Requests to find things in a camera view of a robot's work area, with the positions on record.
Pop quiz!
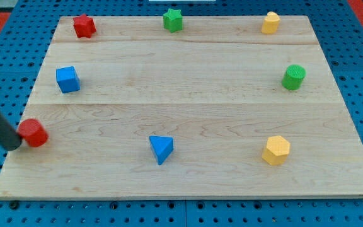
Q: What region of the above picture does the green star block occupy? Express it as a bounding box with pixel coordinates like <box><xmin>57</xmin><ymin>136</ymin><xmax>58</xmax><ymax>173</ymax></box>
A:
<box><xmin>163</xmin><ymin>8</ymin><xmax>183</xmax><ymax>33</ymax></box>

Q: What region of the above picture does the blue cube block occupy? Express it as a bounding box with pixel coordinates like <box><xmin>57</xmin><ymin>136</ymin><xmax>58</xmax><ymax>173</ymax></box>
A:
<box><xmin>55</xmin><ymin>66</ymin><xmax>80</xmax><ymax>93</ymax></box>

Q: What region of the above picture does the red star block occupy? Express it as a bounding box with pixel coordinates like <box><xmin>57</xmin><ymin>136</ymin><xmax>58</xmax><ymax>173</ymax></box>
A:
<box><xmin>73</xmin><ymin>14</ymin><xmax>96</xmax><ymax>38</ymax></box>

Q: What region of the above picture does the wooden board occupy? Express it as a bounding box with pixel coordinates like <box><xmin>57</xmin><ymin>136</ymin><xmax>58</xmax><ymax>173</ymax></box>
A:
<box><xmin>0</xmin><ymin>16</ymin><xmax>363</xmax><ymax>201</ymax></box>

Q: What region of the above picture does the blue triangle block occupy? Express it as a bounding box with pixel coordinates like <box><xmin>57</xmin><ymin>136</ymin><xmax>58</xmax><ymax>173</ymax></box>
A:
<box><xmin>149</xmin><ymin>136</ymin><xmax>174</xmax><ymax>165</ymax></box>

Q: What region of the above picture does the yellow hexagon block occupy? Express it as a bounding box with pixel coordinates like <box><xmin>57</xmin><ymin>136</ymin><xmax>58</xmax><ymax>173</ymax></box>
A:
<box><xmin>262</xmin><ymin>136</ymin><xmax>291</xmax><ymax>166</ymax></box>

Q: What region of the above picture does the green cylinder block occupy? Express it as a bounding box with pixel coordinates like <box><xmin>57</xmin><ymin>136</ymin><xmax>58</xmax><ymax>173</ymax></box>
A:
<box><xmin>282</xmin><ymin>64</ymin><xmax>306</xmax><ymax>90</ymax></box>

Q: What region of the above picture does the yellow heart block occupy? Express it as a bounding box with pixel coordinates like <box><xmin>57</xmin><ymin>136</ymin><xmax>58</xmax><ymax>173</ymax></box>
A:
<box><xmin>261</xmin><ymin>11</ymin><xmax>280</xmax><ymax>35</ymax></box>

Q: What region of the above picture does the red cylinder block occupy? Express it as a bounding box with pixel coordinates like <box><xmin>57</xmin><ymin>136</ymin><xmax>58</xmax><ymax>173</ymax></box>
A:
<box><xmin>18</xmin><ymin>119</ymin><xmax>49</xmax><ymax>147</ymax></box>

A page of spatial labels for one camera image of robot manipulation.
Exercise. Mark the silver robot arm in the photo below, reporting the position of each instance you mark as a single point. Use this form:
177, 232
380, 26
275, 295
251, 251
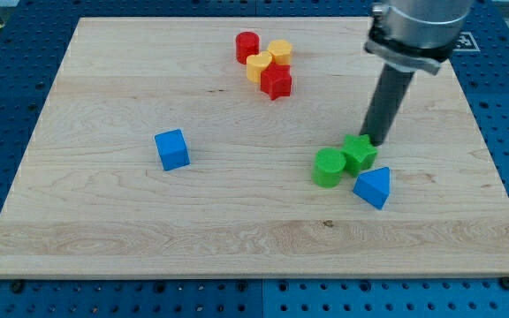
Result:
416, 35

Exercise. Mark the blue cube block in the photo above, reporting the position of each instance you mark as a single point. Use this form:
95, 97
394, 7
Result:
172, 149

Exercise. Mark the green cylinder block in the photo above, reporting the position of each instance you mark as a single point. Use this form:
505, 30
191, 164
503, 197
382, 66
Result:
328, 167

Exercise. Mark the red star block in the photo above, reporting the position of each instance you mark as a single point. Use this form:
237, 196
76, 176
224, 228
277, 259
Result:
276, 81

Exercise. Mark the wooden board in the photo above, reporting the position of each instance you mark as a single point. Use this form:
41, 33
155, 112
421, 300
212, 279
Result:
91, 199

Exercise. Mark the yellow heart block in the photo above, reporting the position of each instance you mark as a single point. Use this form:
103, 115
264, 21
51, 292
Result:
256, 64

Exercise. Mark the green star block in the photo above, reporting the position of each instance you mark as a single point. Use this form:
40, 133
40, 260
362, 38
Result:
360, 154

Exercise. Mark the yellow hexagon block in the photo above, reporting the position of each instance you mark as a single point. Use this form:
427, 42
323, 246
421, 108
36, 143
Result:
281, 51

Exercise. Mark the red cylinder block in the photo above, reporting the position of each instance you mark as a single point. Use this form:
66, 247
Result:
246, 44

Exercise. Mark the blue triangle block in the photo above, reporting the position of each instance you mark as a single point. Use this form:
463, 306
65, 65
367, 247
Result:
374, 186

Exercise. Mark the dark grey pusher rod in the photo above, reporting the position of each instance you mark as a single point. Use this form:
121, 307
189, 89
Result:
390, 90

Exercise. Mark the white marker tag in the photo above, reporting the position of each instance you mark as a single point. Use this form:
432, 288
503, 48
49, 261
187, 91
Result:
466, 42

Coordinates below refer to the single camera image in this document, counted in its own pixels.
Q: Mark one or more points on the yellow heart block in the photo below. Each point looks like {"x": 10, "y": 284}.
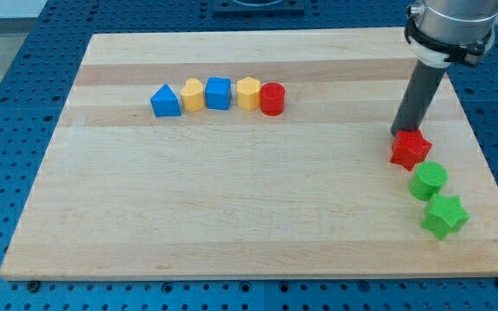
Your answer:
{"x": 192, "y": 95}

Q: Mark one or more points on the wooden board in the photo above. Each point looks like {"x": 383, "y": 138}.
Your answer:
{"x": 310, "y": 193}

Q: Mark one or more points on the blue triangle block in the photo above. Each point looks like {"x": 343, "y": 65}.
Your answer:
{"x": 165, "y": 103}

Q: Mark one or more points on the green cylinder block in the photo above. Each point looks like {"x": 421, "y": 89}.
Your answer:
{"x": 429, "y": 178}

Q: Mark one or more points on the blue cube block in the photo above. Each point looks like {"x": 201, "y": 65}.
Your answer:
{"x": 218, "y": 93}

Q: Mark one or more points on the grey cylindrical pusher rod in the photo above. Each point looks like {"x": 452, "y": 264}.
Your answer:
{"x": 419, "y": 93}

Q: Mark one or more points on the red star block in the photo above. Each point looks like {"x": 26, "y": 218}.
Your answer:
{"x": 409, "y": 148}

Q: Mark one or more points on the yellow hexagon block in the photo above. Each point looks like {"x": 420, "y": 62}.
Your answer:
{"x": 248, "y": 93}

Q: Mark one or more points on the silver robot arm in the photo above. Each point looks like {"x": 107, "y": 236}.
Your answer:
{"x": 442, "y": 32}

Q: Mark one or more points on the green star block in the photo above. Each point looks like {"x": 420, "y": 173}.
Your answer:
{"x": 444, "y": 215}

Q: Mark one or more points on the red cylinder block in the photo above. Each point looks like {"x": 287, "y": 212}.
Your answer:
{"x": 272, "y": 99}

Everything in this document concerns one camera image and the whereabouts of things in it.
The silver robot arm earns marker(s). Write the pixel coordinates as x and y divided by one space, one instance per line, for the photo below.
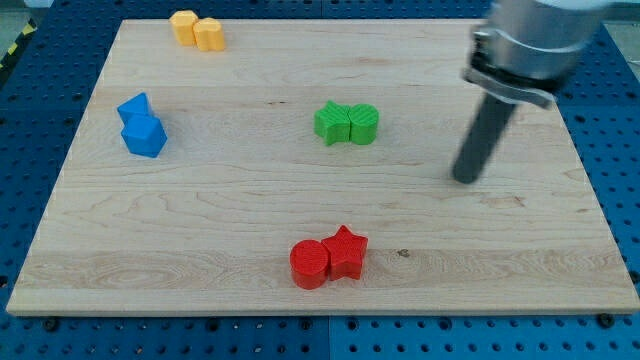
525 49

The green star block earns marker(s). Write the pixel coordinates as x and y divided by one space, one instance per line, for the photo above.
332 123

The red star block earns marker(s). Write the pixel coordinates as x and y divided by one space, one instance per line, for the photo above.
347 251

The green circle block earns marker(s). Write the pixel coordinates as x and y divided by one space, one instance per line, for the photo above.
364 123

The red circle block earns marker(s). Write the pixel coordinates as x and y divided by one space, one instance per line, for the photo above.
309 263

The wooden board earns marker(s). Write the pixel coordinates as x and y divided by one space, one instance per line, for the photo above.
206 228

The yellow heart block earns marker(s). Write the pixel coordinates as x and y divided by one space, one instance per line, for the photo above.
209 35

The blue cube block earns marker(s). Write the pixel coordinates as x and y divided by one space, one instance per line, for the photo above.
144 135

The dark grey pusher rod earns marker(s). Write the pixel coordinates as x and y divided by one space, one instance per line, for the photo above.
492 118

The blue triangle block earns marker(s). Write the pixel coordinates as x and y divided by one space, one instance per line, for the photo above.
137 105

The yellow hexagon block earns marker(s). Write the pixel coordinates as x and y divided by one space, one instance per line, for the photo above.
182 23

·····

### DIRECTIONS FOR THIS TASK
Every entry above needs to be duplicated exactly, without its images.

### YOUR RESPONSE
Requests to find things in a camera view of a robot's work area, with the positions on record.
Pop quiz!
Q: What region of the above picture does the green star block occupy? Express it as a bounding box with pixel coordinates like <box><xmin>57</xmin><ymin>136</ymin><xmax>58</xmax><ymax>173</ymax></box>
A:
<box><xmin>163</xmin><ymin>8</ymin><xmax>183</xmax><ymax>33</ymax></box>

Q: What region of the above picture does the blue cube block occupy? Express it as a bounding box with pixel coordinates like <box><xmin>57</xmin><ymin>136</ymin><xmax>58</xmax><ymax>173</ymax></box>
A:
<box><xmin>55</xmin><ymin>66</ymin><xmax>80</xmax><ymax>93</ymax></box>

Q: What region of the above picture does the red star block occupy? Express it as a bounding box with pixel coordinates like <box><xmin>57</xmin><ymin>136</ymin><xmax>58</xmax><ymax>173</ymax></box>
A:
<box><xmin>73</xmin><ymin>14</ymin><xmax>96</xmax><ymax>38</ymax></box>

Q: What region of the above picture does the wooden board occupy? Express it as a bounding box with pixel coordinates like <box><xmin>57</xmin><ymin>136</ymin><xmax>58</xmax><ymax>173</ymax></box>
A:
<box><xmin>0</xmin><ymin>16</ymin><xmax>363</xmax><ymax>201</ymax></box>

Q: What region of the above picture does the blue triangle block occupy? Express it as a bounding box with pixel coordinates like <box><xmin>57</xmin><ymin>136</ymin><xmax>58</xmax><ymax>173</ymax></box>
A:
<box><xmin>149</xmin><ymin>136</ymin><xmax>174</xmax><ymax>165</ymax></box>

Q: What region of the above picture does the yellow hexagon block occupy? Express it as a bounding box with pixel coordinates like <box><xmin>57</xmin><ymin>136</ymin><xmax>58</xmax><ymax>173</ymax></box>
A:
<box><xmin>262</xmin><ymin>136</ymin><xmax>291</xmax><ymax>166</ymax></box>

Q: What region of the above picture does the green cylinder block occupy? Express it as a bounding box with pixel coordinates like <box><xmin>57</xmin><ymin>136</ymin><xmax>58</xmax><ymax>173</ymax></box>
A:
<box><xmin>282</xmin><ymin>64</ymin><xmax>306</xmax><ymax>90</ymax></box>

Q: What region of the above picture does the yellow heart block occupy? Express it as a bounding box with pixel coordinates like <box><xmin>57</xmin><ymin>136</ymin><xmax>58</xmax><ymax>173</ymax></box>
A:
<box><xmin>261</xmin><ymin>11</ymin><xmax>280</xmax><ymax>35</ymax></box>

Q: What region of the above picture does the red cylinder block occupy? Express it as a bounding box with pixel coordinates like <box><xmin>57</xmin><ymin>136</ymin><xmax>58</xmax><ymax>173</ymax></box>
A:
<box><xmin>18</xmin><ymin>119</ymin><xmax>49</xmax><ymax>147</ymax></box>

A page of spatial labels for one camera image of robot manipulation.
Exercise. Mark the silver robot arm in the photo below, reporting the position of each instance you mark as a single point. Use this form:
177, 232
380, 26
275, 295
251, 251
Result:
416, 35

Exercise. Mark the blue cube block in the photo above, reporting the position of each instance you mark as a single point. Use this form:
95, 97
394, 7
Result:
172, 149

Exercise. Mark the green cylinder block in the photo above, reporting the position of each instance you mark as a single point. Use this form:
505, 30
191, 164
503, 197
382, 66
Result:
328, 167

Exercise. Mark the red star block in the photo above, reporting the position of each instance you mark as a single point. Use this form:
237, 196
76, 176
224, 228
277, 259
Result:
276, 81

Exercise. Mark the wooden board in the photo above, reporting the position of each instance you mark as a single point. Use this form:
41, 33
155, 112
421, 300
212, 279
Result:
91, 199

Exercise. Mark the yellow heart block in the photo above, reporting the position of each instance you mark as a single point. Use this form:
103, 115
264, 21
51, 292
Result:
256, 64

Exercise. Mark the green star block in the photo above, reporting the position of each instance you mark as a single point. Use this form:
40, 133
40, 260
362, 38
Result:
360, 154

Exercise. Mark the yellow hexagon block in the photo above, reporting the position of each instance you mark as a single point. Use this form:
427, 42
323, 246
421, 108
36, 143
Result:
281, 51

Exercise. Mark the red cylinder block in the photo above, reporting the position of each instance you mark as a single point. Use this form:
66, 247
Result:
246, 44

Exercise. Mark the blue triangle block in the photo above, reporting the position of each instance you mark as a single point. Use this form:
463, 306
65, 65
367, 247
Result:
374, 186

Exercise. Mark the dark grey pusher rod in the photo above, reporting the position of each instance you mark as a single point. Use this form:
121, 307
189, 89
Result:
390, 90

Exercise. Mark the white marker tag in the photo above, reporting the position of each instance you mark as a single point. Use this form:
432, 288
503, 48
49, 261
187, 91
Result:
466, 42

Coordinates below refer to the single camera image in this document, counted in its own pixels.
Q: Mark one or more points on the yellow heart block in the photo below. Each point looks like {"x": 10, "y": 284}.
Your answer:
{"x": 192, "y": 95}

Q: Mark one or more points on the wooden board in the photo above. Each point looks like {"x": 383, "y": 138}.
Your answer:
{"x": 310, "y": 193}

Q: Mark one or more points on the blue triangle block in the photo above. Each point looks like {"x": 343, "y": 65}.
Your answer:
{"x": 165, "y": 103}

Q: Mark one or more points on the green cylinder block in the photo above. Each point looks like {"x": 421, "y": 89}.
Your answer:
{"x": 429, "y": 178}

Q: Mark one or more points on the blue cube block in the photo above. Each point looks like {"x": 201, "y": 65}.
Your answer:
{"x": 218, "y": 93}

Q: Mark one or more points on the grey cylindrical pusher rod in the photo above. Each point looks like {"x": 452, "y": 264}.
Your answer:
{"x": 419, "y": 93}

Q: Mark one or more points on the red star block in the photo above. Each point looks like {"x": 26, "y": 218}.
Your answer:
{"x": 409, "y": 148}

Q: Mark one or more points on the yellow hexagon block in the photo above. Each point looks like {"x": 420, "y": 62}.
Your answer:
{"x": 248, "y": 93}

Q: Mark one or more points on the silver robot arm in the photo above. Each point looks like {"x": 107, "y": 236}.
Your answer:
{"x": 442, "y": 32}

Q: Mark one or more points on the green star block in the photo above. Each point looks like {"x": 420, "y": 173}.
Your answer:
{"x": 444, "y": 215}

Q: Mark one or more points on the red cylinder block in the photo above. Each point looks like {"x": 287, "y": 212}.
Your answer:
{"x": 272, "y": 99}

Everything in this document concerns one camera image and the whereabouts of things in it.
The silver robot arm earns marker(s). Write the pixel coordinates as x and y divided by one space, one instance per line, for the photo below.
525 49

The green star block earns marker(s). Write the pixel coordinates as x and y divided by one space, one instance per line, for the photo above.
332 123

The red star block earns marker(s). Write the pixel coordinates as x and y divided by one space, one instance per line, for the photo above.
347 251

The green circle block earns marker(s). Write the pixel coordinates as x and y divided by one space, one instance per line, for the photo above.
364 123

The red circle block earns marker(s). Write the pixel coordinates as x and y divided by one space, one instance per line, for the photo above.
309 263

The wooden board earns marker(s). Write the pixel coordinates as x and y divided by one space, one instance per line, for the photo above.
206 228

The yellow heart block earns marker(s). Write the pixel coordinates as x and y divided by one space, one instance per line, for the photo above.
209 35

The blue cube block earns marker(s). Write the pixel coordinates as x and y divided by one space, one instance per line, for the photo above.
144 135

The dark grey pusher rod earns marker(s). Write the pixel coordinates as x and y divided by one space, one instance per line, for the photo above.
492 118

The blue triangle block earns marker(s). Write the pixel coordinates as x and y divided by one space, one instance per line, for the photo above.
137 105

The yellow hexagon block earns marker(s). Write the pixel coordinates as x and y divided by one space, one instance per line, for the photo above.
182 23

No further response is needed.